(Your assignment): Which lines of the entries contain the string "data"? Please find them and copy them.

+++ Records for the task +++

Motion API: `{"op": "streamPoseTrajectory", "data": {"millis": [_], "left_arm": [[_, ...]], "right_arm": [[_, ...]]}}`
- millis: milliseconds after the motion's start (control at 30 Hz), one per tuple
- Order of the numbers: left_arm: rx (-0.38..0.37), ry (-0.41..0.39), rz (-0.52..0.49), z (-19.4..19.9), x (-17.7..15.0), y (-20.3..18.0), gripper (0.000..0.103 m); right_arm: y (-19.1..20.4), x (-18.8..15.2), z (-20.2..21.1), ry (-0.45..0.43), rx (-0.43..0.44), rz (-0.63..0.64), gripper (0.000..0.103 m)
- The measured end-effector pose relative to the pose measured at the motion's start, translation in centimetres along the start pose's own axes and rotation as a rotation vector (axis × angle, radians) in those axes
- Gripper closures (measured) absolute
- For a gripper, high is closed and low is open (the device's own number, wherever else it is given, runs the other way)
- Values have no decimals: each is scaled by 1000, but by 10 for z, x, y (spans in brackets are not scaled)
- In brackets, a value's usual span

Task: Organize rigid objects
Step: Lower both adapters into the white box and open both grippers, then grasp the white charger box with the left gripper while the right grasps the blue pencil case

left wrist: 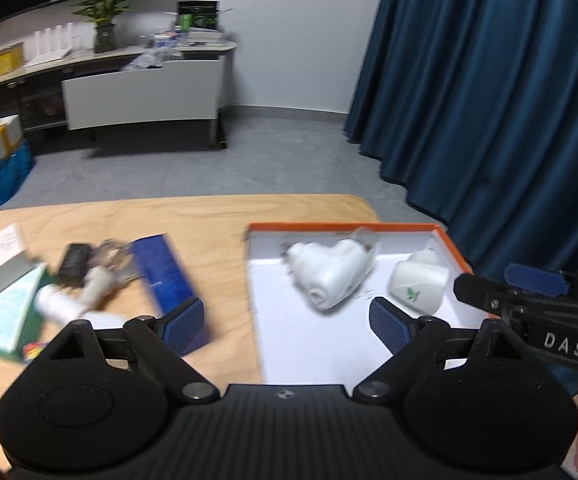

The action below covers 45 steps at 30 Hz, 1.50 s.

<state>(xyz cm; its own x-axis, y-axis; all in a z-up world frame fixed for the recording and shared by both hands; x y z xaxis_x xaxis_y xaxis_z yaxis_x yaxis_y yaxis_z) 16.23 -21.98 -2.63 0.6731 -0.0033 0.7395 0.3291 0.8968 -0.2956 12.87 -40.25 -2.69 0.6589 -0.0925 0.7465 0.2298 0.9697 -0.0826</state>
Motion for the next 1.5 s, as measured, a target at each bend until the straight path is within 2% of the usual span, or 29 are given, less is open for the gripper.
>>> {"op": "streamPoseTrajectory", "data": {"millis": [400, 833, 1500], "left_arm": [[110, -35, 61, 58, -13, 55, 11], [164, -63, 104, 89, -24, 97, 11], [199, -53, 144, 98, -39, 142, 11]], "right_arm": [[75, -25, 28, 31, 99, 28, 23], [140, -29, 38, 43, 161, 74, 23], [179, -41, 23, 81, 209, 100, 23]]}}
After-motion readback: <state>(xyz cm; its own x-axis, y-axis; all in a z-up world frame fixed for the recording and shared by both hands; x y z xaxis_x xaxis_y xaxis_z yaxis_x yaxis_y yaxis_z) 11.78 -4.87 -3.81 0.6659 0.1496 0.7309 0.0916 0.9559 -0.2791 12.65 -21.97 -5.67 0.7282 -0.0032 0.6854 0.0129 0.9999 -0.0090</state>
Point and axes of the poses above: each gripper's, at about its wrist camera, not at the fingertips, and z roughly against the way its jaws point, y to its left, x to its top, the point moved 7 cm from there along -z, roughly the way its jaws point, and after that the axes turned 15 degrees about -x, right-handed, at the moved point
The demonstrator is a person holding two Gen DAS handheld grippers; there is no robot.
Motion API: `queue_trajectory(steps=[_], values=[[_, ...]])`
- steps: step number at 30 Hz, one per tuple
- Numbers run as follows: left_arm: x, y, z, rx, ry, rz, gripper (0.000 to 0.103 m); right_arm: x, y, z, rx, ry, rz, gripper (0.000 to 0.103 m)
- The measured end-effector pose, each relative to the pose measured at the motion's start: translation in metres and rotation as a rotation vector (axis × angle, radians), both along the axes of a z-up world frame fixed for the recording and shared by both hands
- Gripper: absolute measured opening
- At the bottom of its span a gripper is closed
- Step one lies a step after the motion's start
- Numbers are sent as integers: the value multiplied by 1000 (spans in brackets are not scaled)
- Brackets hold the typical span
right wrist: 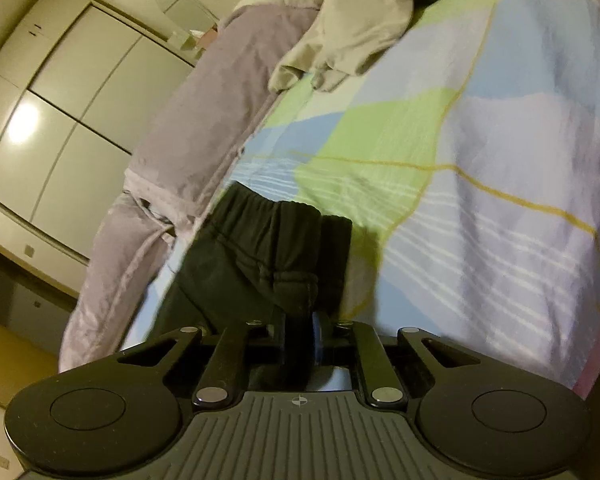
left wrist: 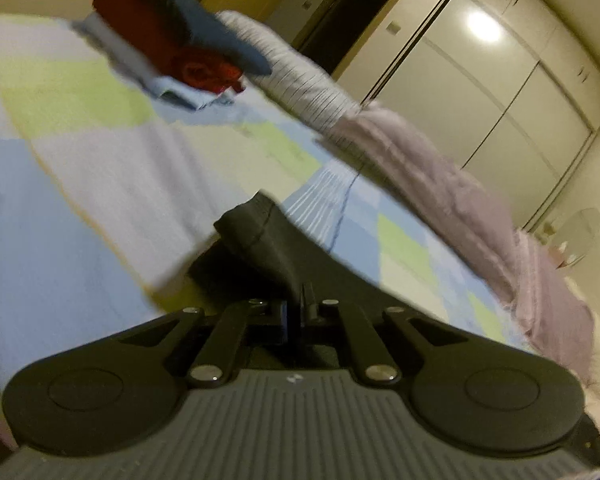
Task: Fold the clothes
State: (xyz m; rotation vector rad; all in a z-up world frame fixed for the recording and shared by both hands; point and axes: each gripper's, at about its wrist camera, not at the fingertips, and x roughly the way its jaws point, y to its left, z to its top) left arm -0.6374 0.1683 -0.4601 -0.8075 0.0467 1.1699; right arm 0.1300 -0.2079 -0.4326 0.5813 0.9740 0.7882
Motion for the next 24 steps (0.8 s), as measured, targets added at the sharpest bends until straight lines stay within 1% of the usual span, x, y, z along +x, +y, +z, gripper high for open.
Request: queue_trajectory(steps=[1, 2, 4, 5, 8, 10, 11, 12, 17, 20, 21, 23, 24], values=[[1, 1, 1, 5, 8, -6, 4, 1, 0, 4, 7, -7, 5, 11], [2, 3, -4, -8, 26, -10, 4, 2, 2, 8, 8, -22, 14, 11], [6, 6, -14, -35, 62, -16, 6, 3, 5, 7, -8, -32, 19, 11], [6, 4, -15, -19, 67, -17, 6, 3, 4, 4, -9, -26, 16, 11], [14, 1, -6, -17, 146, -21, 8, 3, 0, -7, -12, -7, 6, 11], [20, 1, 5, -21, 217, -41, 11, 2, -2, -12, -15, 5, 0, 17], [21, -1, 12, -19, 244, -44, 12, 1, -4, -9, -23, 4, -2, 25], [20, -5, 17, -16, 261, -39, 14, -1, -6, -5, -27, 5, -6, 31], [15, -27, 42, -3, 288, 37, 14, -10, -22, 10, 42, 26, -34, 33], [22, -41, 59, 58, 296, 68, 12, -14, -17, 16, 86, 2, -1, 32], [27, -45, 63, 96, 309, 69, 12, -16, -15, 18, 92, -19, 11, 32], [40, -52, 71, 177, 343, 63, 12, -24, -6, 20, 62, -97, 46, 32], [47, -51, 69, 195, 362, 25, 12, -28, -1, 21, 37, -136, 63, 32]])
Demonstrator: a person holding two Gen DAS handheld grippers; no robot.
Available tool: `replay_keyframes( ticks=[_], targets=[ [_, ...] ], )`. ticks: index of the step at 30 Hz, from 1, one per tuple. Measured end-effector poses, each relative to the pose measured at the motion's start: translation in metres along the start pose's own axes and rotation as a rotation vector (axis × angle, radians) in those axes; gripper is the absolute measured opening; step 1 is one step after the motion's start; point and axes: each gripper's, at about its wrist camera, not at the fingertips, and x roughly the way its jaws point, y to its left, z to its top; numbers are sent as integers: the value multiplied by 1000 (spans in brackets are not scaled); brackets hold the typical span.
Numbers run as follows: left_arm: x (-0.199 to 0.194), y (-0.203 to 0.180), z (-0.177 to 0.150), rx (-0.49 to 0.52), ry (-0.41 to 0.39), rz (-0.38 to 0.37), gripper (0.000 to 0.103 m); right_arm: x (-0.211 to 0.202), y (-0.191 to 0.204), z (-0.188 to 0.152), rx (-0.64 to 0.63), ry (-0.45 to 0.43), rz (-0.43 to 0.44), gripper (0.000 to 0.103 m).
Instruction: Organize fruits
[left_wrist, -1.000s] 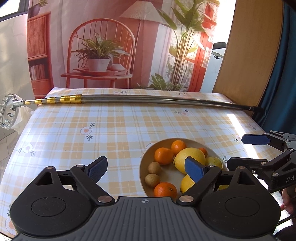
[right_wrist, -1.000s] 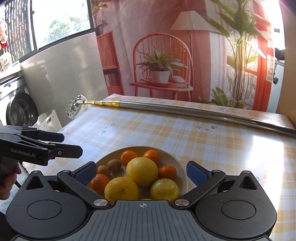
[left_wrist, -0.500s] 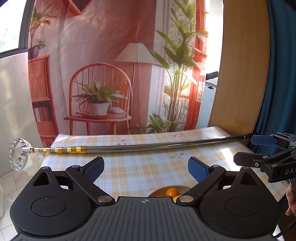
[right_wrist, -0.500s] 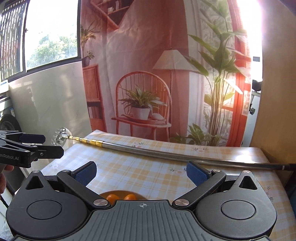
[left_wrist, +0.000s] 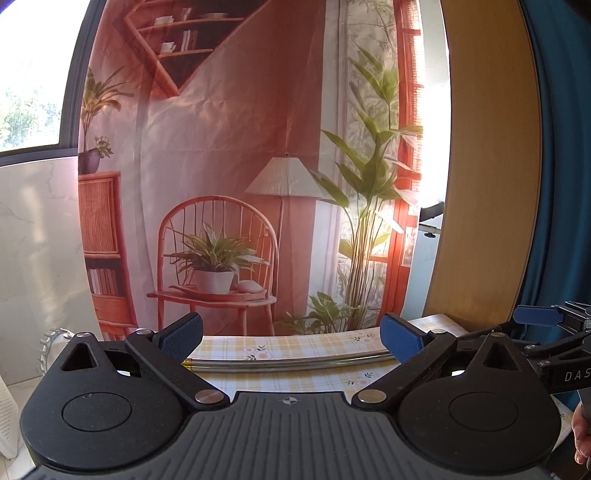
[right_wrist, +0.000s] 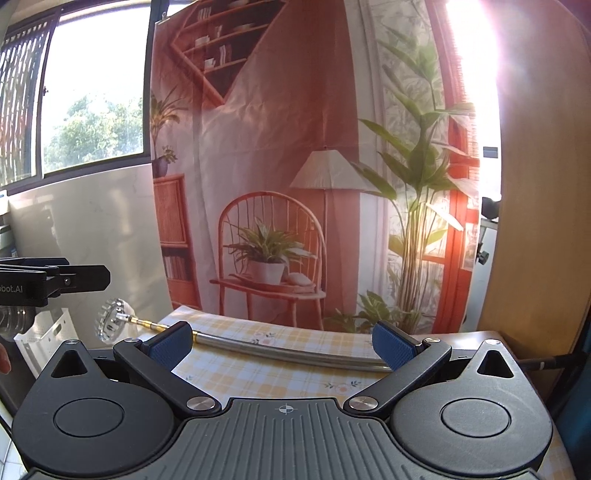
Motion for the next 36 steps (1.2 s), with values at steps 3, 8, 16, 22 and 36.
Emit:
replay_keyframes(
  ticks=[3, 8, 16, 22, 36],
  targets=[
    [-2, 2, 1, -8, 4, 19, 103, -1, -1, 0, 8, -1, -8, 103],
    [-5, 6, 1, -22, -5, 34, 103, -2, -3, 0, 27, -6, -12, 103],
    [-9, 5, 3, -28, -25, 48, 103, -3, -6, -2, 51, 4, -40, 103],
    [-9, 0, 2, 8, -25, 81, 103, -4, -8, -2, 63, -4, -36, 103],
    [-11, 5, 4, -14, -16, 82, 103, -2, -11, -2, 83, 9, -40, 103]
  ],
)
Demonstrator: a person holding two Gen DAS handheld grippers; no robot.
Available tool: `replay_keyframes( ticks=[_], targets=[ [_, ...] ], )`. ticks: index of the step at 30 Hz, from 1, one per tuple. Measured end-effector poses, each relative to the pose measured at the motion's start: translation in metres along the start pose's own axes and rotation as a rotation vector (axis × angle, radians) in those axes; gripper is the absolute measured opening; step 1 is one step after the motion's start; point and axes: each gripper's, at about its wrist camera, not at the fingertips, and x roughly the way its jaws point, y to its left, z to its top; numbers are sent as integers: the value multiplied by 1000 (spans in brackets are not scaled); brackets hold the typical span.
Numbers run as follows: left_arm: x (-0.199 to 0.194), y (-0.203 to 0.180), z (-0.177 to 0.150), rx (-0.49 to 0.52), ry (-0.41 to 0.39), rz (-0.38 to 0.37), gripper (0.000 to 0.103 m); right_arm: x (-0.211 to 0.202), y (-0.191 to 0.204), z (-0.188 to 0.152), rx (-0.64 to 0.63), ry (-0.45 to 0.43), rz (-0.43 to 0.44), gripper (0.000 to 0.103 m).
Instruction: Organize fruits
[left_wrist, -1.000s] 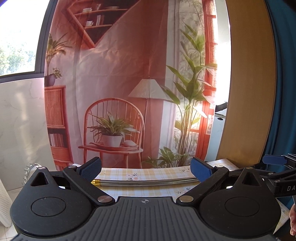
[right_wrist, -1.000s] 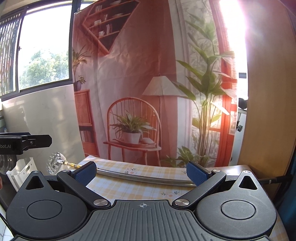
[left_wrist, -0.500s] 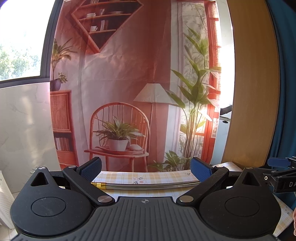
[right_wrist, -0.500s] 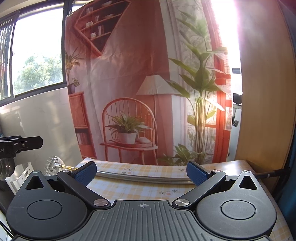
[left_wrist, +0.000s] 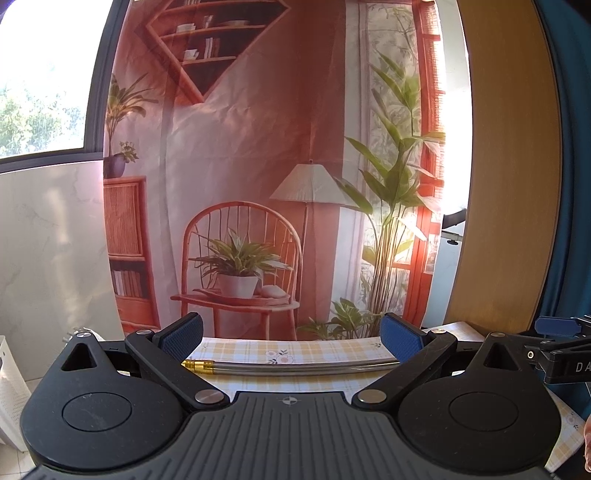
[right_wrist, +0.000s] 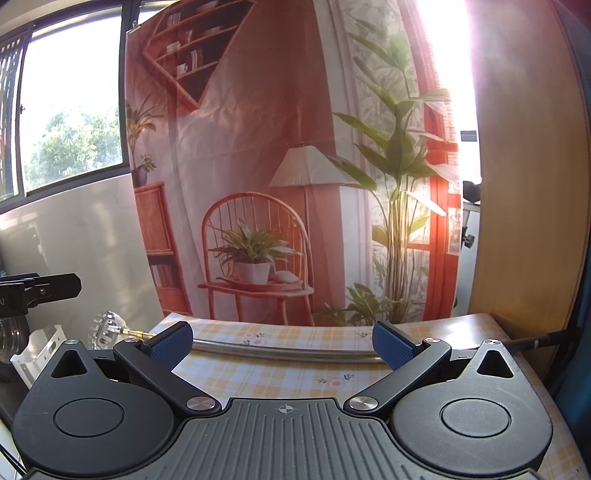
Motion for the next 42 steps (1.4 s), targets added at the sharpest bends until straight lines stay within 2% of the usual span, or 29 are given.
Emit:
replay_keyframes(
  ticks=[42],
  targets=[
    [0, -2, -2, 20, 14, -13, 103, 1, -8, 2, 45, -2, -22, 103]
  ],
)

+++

(Exercise solution):
Motion API: `{"op": "streamPoseTrajectory", "data": {"millis": [_], "left_arm": [[_, ...]], "right_arm": [[_, ...]]}}`
>>> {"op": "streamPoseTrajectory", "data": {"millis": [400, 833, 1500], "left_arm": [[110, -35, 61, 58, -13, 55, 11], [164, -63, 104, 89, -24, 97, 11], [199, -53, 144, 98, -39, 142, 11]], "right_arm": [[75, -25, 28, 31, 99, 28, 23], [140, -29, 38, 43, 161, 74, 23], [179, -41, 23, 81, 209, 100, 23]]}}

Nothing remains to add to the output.